今天的溫度比昨天還高,菜市場左右兩側的路邊攤,都支起了更多更大的遮陽篷。江森聞著滿地腐爛菜葉的氣味,胃里一陣接著一陣地犯惡心,沒走幾步,又被太陽又曬得渾身起雞皮疙瘩,風寒又中暑,感覺分分鐘要撲街倒地。
他摸了摸額頭,忍不住地嘀嘀咕咕:“奶奶的,真的煩……”
渾身發熱地穿過馬路,走到學校門口,傳達室里的老伯正在看電視,見江森回來,只是隨口問了句:“不出去了吧?”
江森搖搖頭,又朝老伯討藥道:“老伯,昨天那個藥還有嗎?”
老伯聞言,明顯有點舍不得他那點給自己準備的感冒藥,但看江森好像越病越厲害的樣子,又怕出事,只能不甘愿地說:“藥倒是還有,不過昨天那種沒幾顆了,還有點別的,不知道能不能混著吃。
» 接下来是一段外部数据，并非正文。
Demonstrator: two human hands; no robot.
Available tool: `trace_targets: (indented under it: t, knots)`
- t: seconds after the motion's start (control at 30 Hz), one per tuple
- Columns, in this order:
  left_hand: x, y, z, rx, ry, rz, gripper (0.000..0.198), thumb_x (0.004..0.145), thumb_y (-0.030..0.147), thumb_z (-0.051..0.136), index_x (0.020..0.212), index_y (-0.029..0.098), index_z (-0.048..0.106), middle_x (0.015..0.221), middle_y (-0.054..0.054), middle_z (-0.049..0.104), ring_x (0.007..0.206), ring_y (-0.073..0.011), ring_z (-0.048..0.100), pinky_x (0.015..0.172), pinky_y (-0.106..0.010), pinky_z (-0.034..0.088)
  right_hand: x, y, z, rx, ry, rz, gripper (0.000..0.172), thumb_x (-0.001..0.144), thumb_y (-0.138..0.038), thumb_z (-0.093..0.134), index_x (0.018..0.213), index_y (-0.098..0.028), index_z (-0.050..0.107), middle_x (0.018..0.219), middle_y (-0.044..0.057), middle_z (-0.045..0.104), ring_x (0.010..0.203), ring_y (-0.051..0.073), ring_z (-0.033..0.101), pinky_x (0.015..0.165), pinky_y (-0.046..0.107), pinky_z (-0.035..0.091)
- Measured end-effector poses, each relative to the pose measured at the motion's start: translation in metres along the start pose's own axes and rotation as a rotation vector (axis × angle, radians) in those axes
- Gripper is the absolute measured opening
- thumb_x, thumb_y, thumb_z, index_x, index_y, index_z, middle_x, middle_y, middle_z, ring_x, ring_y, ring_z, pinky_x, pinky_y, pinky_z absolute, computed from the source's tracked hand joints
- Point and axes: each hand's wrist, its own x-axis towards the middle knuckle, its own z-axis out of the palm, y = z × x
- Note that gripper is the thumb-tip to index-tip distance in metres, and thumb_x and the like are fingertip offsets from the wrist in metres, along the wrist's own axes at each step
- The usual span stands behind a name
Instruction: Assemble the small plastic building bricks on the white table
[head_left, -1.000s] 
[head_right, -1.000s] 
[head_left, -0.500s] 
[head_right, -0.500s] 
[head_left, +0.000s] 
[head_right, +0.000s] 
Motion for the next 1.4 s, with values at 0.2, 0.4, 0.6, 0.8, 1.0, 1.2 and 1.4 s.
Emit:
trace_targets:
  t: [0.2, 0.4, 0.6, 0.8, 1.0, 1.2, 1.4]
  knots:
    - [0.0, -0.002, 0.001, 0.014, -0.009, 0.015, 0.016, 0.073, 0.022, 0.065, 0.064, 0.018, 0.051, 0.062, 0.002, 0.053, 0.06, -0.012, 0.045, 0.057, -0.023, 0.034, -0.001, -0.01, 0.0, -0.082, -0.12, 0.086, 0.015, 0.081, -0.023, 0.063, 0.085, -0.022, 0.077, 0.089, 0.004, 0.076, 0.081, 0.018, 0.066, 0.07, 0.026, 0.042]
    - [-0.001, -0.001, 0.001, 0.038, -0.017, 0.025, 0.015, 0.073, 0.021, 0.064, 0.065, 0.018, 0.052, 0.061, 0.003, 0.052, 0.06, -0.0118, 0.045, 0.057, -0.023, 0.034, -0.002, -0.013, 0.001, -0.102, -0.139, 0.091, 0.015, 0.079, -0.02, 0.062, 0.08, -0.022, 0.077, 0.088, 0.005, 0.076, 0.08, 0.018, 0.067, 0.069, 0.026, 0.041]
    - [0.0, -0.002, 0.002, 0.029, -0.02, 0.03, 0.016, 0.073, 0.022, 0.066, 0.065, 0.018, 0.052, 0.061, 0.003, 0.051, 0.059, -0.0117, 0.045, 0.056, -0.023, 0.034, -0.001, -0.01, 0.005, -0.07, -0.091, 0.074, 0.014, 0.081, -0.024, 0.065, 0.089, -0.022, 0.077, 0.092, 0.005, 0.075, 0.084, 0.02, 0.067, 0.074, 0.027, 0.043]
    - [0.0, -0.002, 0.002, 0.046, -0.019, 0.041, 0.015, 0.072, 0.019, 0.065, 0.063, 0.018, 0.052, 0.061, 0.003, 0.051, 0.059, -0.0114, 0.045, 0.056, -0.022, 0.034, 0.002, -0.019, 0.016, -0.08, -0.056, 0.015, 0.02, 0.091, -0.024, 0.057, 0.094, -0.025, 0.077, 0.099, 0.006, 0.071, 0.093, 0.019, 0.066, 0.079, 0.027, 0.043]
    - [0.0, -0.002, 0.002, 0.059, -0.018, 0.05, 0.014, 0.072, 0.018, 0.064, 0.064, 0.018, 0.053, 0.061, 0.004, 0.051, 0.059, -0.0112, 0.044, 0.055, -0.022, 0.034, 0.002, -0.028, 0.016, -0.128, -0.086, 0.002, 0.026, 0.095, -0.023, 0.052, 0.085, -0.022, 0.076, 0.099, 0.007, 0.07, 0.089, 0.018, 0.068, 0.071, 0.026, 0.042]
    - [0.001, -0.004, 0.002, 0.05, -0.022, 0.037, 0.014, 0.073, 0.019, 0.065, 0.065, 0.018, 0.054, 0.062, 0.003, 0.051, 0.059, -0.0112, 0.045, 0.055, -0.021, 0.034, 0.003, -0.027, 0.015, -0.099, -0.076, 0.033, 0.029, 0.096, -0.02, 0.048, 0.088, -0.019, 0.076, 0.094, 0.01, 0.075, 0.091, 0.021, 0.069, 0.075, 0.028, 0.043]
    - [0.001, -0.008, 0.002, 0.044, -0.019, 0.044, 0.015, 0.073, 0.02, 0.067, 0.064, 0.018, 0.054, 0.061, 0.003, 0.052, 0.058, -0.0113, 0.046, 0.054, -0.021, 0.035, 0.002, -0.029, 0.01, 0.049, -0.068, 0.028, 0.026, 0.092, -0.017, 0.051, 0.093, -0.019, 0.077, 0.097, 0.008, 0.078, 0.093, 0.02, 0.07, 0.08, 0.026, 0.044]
要不等明天校醫上班了,你過去找他看看吧……”
江森心想哪能再拖到明天,再拖那不就掛了嗎?立馬道:“沒事,先隨便吃點藥頂一下,先把今晚熬過去,不然太難受了……”
“這樣啊。”老伯這才不甘愿地站起來,走到傳達室的桌子前,打開柜子,從里面拿出兩版包裝不一樣的膠囊,問江森道,“要幾顆啊?”
“都給我吧。”江森嘶啞著聲音,直接從老伯手里拿走了兩版膠囊,連多說個謝字的力氣都沒有,就拖著暈乎乎的身體,轉頭走出了傳達室。
幾分鐘后,他像是斷了片一樣,自己也不知道自己到底是怎么就上了樓。
等反應過來的時候,熱水都倒好了,就擺在眼前的桌子上,冒著滾燙的白眼,然后恍惚了半天,才想起來這水就是他自己倒的。
寢室里頭,還安安靜靜的,拉遮光簾,光線昏暗,三個懶鬼都還在睡覺。
邵敏是真的在睡,呼嚕聲不響,但是很明顯。張榮升卻是在賴床,卷著毯子抱著抱枕,來回翻滾。而文宣賓是純粹醒了,睜著眼睛看天花板,神游物外,不知在想什么。
江森頗為羨慕地看著他們豬一樣的生活,然后嘆著氣,先不管三七二十一,把老伯給的藥一起混著吃了,什么過不過敏,能不能同時服用,飯前用還是飯后用,統統都顧不得那么多,反正就是病急亂投醫,有什么吃什么。吞下藥丸后,又去水房里好好地把鼻涕和痰處理了一下,回來再喝一大碗的水,這么一通操作下來,肚子里就咕咚咕咚開始響。